We developed one further language pair as part of our Surprise Language Challenge (Pashto-English).
We prioritised languages which are strategically important for the BBC and DW, and then from
a shortlist, the research partners selected languages which were interesting for their research and
have a variety of resources to work with. These models were released to the public.
Objective 3: Development of tools for analysts and journalists
This objective relates to the design and implementation of interfaces to translate, edit and evaluate
translations.
Our completion of this objective has been enabled through the development of the GoURMET
translation platform - there is also a demo front end, which is linked to from our website.
The main component of this objective was achieved by the development of six products and
prototypes developed and tested by the user partners:
BBC - Frank, Live Page Translation, Graphical Storytelling Tool
DW - PlainX, Selma, Benchmarking Prototype
All BBC prototypes remain active and Live Page Translation has been extensively used by
journalists reporting on the Russian invasion of Ukraine. Frank is being developed further to expand
compatibility with additional content management tools and workflows for World Service. In DW,
plainX is being rolled out as multilingual adaptation and subtitling platform and used in Media
Production, and GoURMET models have also been deployed in other services through SELMA.

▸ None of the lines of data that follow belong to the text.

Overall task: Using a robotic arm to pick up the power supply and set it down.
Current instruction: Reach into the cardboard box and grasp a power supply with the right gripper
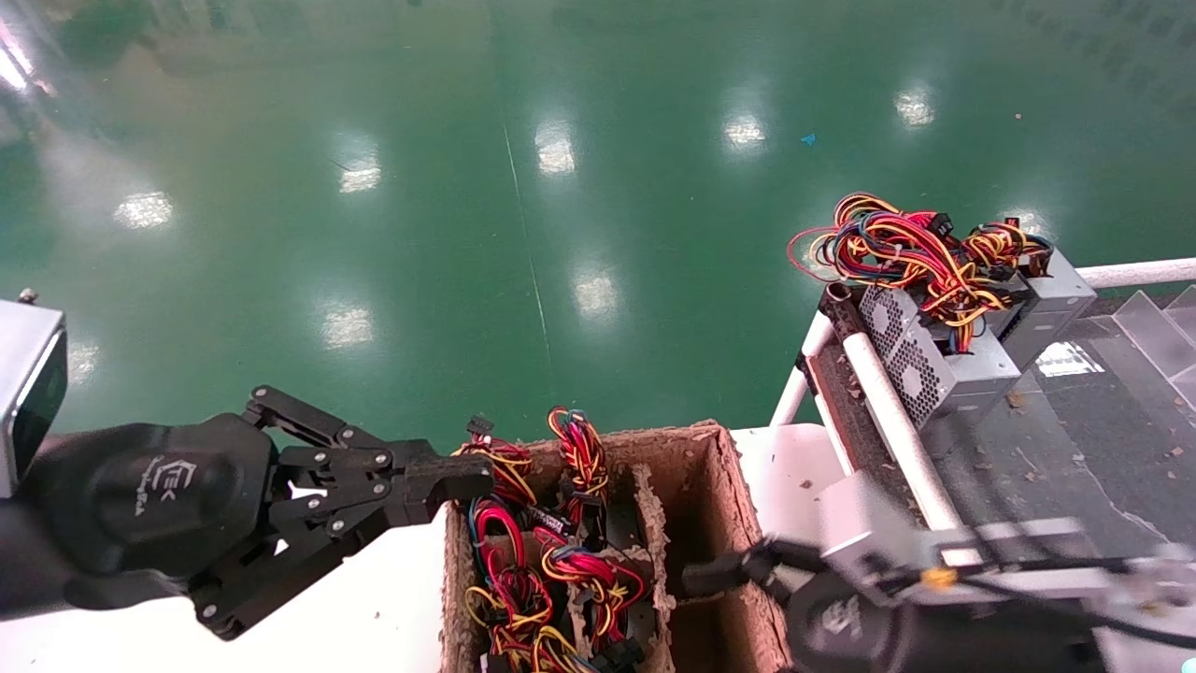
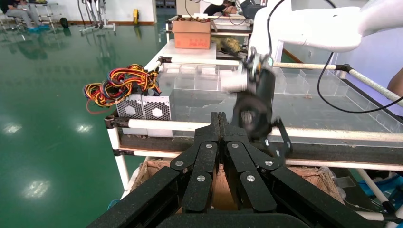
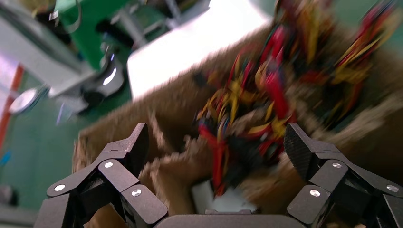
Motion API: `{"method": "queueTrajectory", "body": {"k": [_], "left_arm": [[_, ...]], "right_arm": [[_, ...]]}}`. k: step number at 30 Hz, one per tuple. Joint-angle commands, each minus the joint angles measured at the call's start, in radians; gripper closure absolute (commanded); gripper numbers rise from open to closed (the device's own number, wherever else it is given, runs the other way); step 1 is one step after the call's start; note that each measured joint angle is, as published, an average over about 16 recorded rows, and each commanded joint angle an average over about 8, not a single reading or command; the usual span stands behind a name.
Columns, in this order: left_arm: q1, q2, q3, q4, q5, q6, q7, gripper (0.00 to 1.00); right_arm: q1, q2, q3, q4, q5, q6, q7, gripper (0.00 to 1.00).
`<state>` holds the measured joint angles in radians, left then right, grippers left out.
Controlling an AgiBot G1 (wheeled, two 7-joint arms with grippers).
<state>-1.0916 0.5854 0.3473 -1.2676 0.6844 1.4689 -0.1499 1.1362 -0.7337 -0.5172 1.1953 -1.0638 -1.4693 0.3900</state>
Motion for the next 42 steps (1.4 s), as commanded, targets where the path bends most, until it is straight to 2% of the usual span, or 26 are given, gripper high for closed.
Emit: {"method": "queueTrajectory", "body": {"k": [1, 4, 5, 8, 9, 15, 25, 36, 42], "left_arm": [[0.0, 0.0, 0.0, 0.0, 0.0, 0.0, 0.0, 0.5], [0.0, 0.0, 0.0, 0.0, 0.0, 0.0, 0.0, 0.12], [0.0, 0.0, 0.0, 0.0, 0.0, 0.0, 0.0, 0.02], [0.0, 0.0, 0.0, 0.0, 0.0, 0.0, 0.0, 0.0], [0.0, 0.0, 0.0, 0.0, 0.0, 0.0, 0.0, 0.0], [0.0, 0.0, 0.0, 0.0, 0.0, 0.0, 0.0, 0.0], [0.0, 0.0, 0.0, 0.0, 0.0, 0.0, 0.0, 0.0], [0.0, 0.0, 0.001, 0.0, 0.0, 0.0, 0.0, 0.0], [0.0, 0.0, 0.001, 0.0, 0.0, 0.0, 0.0, 0.0]], "right_arm": [[0.02, -0.026, -0.04, -0.019, -0.046, -0.026, 0.028, 0.05], [0.032, -0.063, -0.071, -0.058, -0.083, -0.038, 0.029, 0.42], [0.035, -0.075, -0.078, -0.071, -0.092, -0.04, 0.027, 0.54], [0.039, -0.105, -0.094, -0.105, -0.112, -0.038, 0.014, 0.92], [0.04, -0.115, -0.097, -0.114, -0.117, -0.036, 0.009, 0.99], [0.042, -0.157, -0.118, -0.141, -0.154, -0.014, -0.007, 1.0], [0.025, -0.186, -0.123, -0.116, -0.183, 0.046, -0.023, 1.0], [-0.016, -0.168, -0.123, -0.001, -0.239, 0.143, 0.008, 1.0], [-0.04, -0.15, -0.112, 0.039, -0.231, 0.167, 0.023, 1.0]]}}
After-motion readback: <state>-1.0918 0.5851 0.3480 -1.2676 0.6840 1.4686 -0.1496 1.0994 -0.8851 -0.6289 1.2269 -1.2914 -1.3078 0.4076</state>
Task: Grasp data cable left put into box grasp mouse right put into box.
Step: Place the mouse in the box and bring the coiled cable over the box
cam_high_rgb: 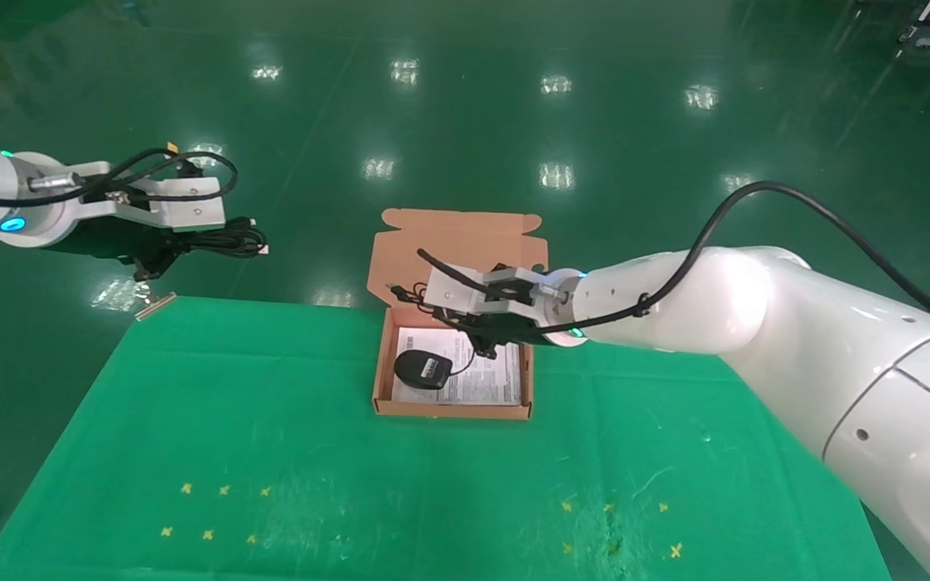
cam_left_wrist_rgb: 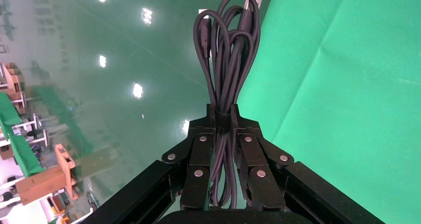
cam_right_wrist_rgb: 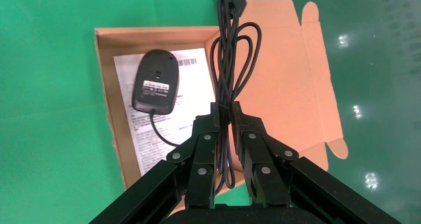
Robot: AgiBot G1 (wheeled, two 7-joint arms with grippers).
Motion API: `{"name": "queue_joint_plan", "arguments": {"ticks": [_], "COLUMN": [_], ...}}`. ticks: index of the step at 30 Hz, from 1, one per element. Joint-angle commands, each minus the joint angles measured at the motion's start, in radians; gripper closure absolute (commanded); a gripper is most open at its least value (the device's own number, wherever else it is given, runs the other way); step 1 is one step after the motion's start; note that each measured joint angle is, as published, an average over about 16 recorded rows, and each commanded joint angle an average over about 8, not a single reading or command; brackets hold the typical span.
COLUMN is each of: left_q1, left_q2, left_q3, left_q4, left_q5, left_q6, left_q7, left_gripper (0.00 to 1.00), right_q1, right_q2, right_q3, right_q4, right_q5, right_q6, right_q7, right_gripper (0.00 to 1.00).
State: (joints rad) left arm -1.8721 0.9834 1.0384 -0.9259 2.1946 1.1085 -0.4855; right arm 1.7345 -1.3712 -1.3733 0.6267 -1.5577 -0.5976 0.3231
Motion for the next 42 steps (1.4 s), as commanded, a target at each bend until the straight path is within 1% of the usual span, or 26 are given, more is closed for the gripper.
{"name": "queue_joint_plan", "arguments": {"ticks": [1,4,5,6,13,17,21,26,31,37,42], "left_q1": [0.000,0.000,0.001,0.002,0.042,0.074,0.108,0.154,0.203,0.244,0.265], "left_q2": [0.000,0.000,0.000,0.002,0.028,0.052,0.080,0.132,0.206,0.309,0.367], "left_q3": [0.000,0.001,0.001,0.002,0.011,0.016,0.016,0.017,0.020,0.022,0.027], "left_q4": [0.000,-0.001,-0.002,-0.002,-0.016,-0.021,-0.015,0.012,0.067,0.180,0.253], "left_q5": [0.000,0.001,0.001,0.003,0.004,0.003,-0.009,-0.028,-0.056,-0.116,-0.186], "left_q6": [0.000,0.000,0.000,-0.001,-0.036,-0.072,-0.123,-0.209,-0.305,-0.389,-0.440], "left_q7": [0.000,0.000,0.000,0.001,0.005,0.011,0.027,0.067,0.128,0.224,0.312], "left_gripper": [1.00,1.00,1.00,1.00,1.00,1.00,1.00,1.00,1.00,1.00,1.00], "right_q1": [-0.003,-0.006,-0.007,-0.008,-0.007,0.000,0.009,0.024,0.043,0.068,0.089], "right_q2": [-0.002,0.004,0.007,0.011,0.031,0.041,0.072,0.147,0.250,0.367,0.434], "right_q3": [-0.017,-0.029,-0.031,-0.033,-0.043,-0.043,-0.038,-0.032,-0.034,-0.045,-0.062], "right_q4": [-0.002,0.007,0.012,0.017,0.053,0.064,0.079,0.125,0.214,0.343,0.440], "right_q5": [0.003,0.013,0.015,0.017,0.017,0.018,0.020,0.015,-0.004,-0.046,-0.099], "right_q6": [0.004,0.009,0.010,0.011,0.021,0.023,0.028,0.035,0.030,0.017,-0.002], "right_q7": [0.013,0.013,0.012,0.012,0.027,0.037,0.047,0.061,0.087,0.149,0.213], "right_gripper": [0.49,0.12,0.03,0.00,0.00,0.00,0.00,0.00,0.00,0.00,0.00]}}
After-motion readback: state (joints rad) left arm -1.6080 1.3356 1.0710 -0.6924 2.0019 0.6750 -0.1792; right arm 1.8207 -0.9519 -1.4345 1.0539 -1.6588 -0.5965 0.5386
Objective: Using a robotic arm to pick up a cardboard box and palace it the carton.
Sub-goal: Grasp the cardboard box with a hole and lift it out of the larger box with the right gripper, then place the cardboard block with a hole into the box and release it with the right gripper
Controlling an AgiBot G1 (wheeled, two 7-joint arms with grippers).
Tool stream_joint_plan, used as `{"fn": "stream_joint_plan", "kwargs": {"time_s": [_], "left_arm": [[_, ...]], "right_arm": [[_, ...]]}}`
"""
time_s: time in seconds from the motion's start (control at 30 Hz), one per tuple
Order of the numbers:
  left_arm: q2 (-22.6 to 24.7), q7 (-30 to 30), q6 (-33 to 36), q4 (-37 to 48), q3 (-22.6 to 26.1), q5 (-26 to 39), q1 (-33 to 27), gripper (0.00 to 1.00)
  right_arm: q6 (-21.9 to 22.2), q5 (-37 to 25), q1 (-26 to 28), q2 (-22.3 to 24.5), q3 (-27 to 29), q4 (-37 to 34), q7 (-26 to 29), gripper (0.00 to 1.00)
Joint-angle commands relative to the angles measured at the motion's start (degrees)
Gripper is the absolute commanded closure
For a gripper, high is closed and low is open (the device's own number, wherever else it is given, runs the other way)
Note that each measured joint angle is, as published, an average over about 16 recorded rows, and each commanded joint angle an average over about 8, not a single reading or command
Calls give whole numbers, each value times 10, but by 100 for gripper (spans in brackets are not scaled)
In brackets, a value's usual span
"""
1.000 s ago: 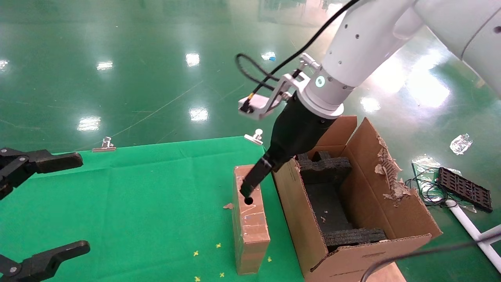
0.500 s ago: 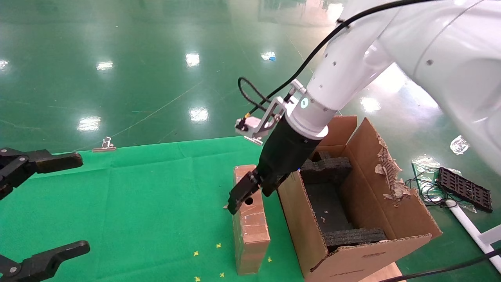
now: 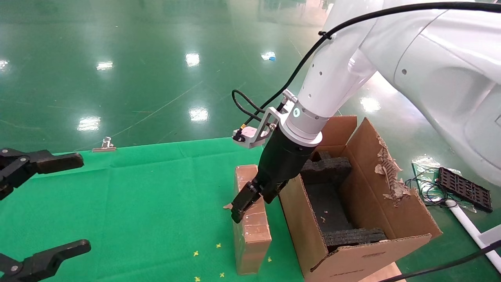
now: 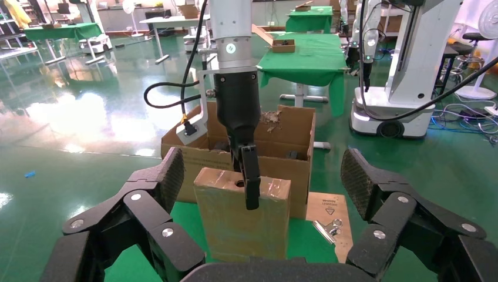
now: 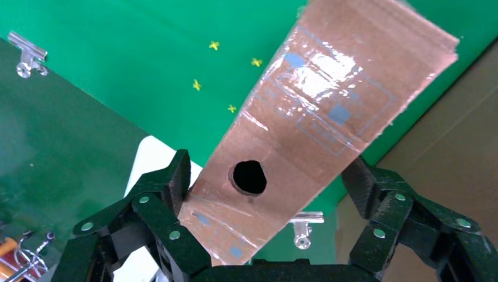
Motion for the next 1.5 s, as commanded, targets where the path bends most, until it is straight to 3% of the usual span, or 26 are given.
{"fn": "stream_joint_plan", "kwargs": {"time_s": [0.03, 0.5, 0.7, 0.9, 1.07, 1.3, 1.5], "left_arm": [[0, 0, 0, 0, 0, 0, 0, 100], [0, 0, 0, 0, 1, 0, 0, 100], [0, 0, 0, 0, 1, -1, 0, 100], [0, 1, 0, 0, 1, -1, 0, 100], [-1, 1, -1, 0, 1, -1, 0, 100], [-1, 1, -1, 0, 2, -1, 0, 100], [-1, 1, -1, 0, 2, -1, 0, 99]], "right_arm": [[0, 3, -1, -2, -6, -2, -2, 100], [2, 19, -1, -2, -40, -11, -14, 100], [16, 30, 14, 17, -37, -5, -61, 100], [45, 48, 68, 73, -7, 16, -156, 100], [62, 54, 136, 132, 14, 17, -200, 100], [71, 22, 214, 198, 10, -10, -201, 100], [61, -25, 234, 240, -20, -31, -167, 100]]}}
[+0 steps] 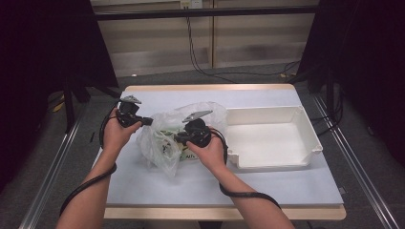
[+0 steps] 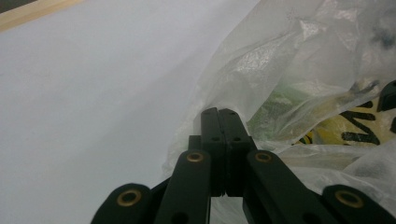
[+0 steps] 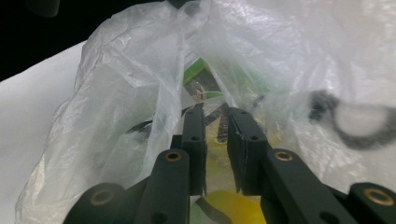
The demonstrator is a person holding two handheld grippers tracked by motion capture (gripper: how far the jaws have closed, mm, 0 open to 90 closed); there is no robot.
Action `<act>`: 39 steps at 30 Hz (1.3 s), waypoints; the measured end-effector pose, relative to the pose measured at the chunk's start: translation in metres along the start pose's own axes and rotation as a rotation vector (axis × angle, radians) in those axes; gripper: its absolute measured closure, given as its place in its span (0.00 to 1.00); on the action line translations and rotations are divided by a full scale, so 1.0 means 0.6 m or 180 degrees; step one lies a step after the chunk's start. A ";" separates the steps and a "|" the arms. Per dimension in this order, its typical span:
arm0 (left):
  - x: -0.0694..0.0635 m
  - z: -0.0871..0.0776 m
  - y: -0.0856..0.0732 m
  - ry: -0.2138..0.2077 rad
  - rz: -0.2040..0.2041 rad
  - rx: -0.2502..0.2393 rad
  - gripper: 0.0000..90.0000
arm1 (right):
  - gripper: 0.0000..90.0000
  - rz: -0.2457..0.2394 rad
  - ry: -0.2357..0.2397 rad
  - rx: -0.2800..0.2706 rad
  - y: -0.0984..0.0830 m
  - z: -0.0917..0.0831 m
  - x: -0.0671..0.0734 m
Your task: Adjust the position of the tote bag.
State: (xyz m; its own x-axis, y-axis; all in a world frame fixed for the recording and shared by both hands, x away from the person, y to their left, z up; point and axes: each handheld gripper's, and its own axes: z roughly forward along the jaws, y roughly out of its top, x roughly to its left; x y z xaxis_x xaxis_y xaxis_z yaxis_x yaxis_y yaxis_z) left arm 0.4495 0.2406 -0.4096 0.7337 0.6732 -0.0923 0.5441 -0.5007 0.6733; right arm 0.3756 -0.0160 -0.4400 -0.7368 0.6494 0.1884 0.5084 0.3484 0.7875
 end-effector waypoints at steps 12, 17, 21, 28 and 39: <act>-0.003 0.004 -0.001 -0.0047 -0.0016 -0.0008 1.00 | 0.46 -0.0180 0.0131 0.0090 0.000 0.038 0.029; -0.002 0.007 -0.004 -0.0053 -0.0028 0.0011 1.00 | 0.40 -0.0258 0.0126 0.0176 -0.010 0.058 0.037; -0.001 0.009 -0.006 -0.0020 -0.0014 0.0019 1.00 | 0.55 -0.0231 0.0164 0.0277 -0.022 0.070 0.035; 0.006 0.018 -0.011 0.0030 0.0007 0.0092 1.00 | 0.98 -0.0197 0.0358 0.0357 -0.027 0.060 0.039; 0.030 0.021 -0.012 0.0189 -0.0081 0.0077 1.00 | 1.00 0.0062 0.0567 0.0284 -0.058 0.032 0.058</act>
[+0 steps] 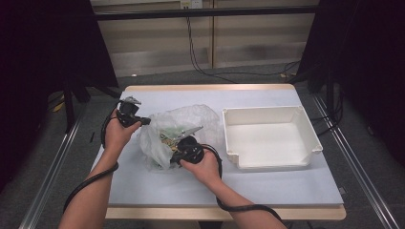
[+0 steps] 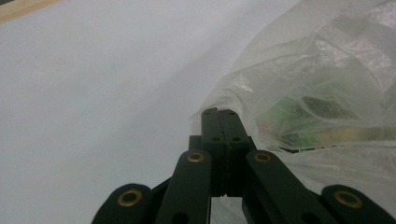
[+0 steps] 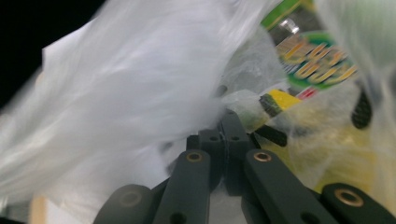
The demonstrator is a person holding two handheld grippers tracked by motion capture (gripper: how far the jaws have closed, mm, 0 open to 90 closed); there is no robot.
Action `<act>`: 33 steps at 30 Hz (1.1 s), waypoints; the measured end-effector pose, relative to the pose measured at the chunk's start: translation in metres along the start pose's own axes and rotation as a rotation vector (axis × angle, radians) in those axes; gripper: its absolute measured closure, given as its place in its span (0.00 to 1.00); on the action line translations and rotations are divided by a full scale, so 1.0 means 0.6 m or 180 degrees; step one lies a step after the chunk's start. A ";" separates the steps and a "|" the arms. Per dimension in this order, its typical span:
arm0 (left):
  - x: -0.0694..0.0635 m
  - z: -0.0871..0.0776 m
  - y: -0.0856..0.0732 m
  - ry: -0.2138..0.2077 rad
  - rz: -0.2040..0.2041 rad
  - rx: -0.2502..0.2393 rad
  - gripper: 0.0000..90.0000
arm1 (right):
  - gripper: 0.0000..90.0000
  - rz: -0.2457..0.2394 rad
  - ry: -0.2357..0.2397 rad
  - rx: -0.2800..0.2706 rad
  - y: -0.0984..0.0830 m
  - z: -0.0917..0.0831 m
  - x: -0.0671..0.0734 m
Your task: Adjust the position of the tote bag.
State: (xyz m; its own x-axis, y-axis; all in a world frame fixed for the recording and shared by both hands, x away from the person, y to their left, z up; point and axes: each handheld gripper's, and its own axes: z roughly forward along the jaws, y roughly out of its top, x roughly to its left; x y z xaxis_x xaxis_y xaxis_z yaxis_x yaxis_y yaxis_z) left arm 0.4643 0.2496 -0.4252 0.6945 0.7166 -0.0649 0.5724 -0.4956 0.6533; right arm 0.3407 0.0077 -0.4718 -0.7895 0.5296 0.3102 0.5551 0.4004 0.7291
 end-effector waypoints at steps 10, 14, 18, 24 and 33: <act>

Objective 4: Sustainable, maintainable platform and services
This objective concerns the development of a plan for sustainable exploitation and use of the plat-
forms, systems and technologies developed in GoURMET. We organised a number of events engaging
with the media industry to encourage interest in low-resource translation, and uptake of the resources we have provided.
Objective 5: Dissemination and communication of project results to stakeholders
We engaged with organisations from all along the innovation chain, including broadcasters,
commercial players, governmental/EU agencies in the single digital market and relevant research
communities. One of the ways we encouraged the field of machine translation to focus on low-resource languages
was developing test and training sets for WMT shared tasks: Gujarathi (WMT 2019), Tamil (WMT
2020) and Hausa (WMT 2021). These tasks attracted significant participants and these languages
were later included in the translation services of a number of large industrial labs.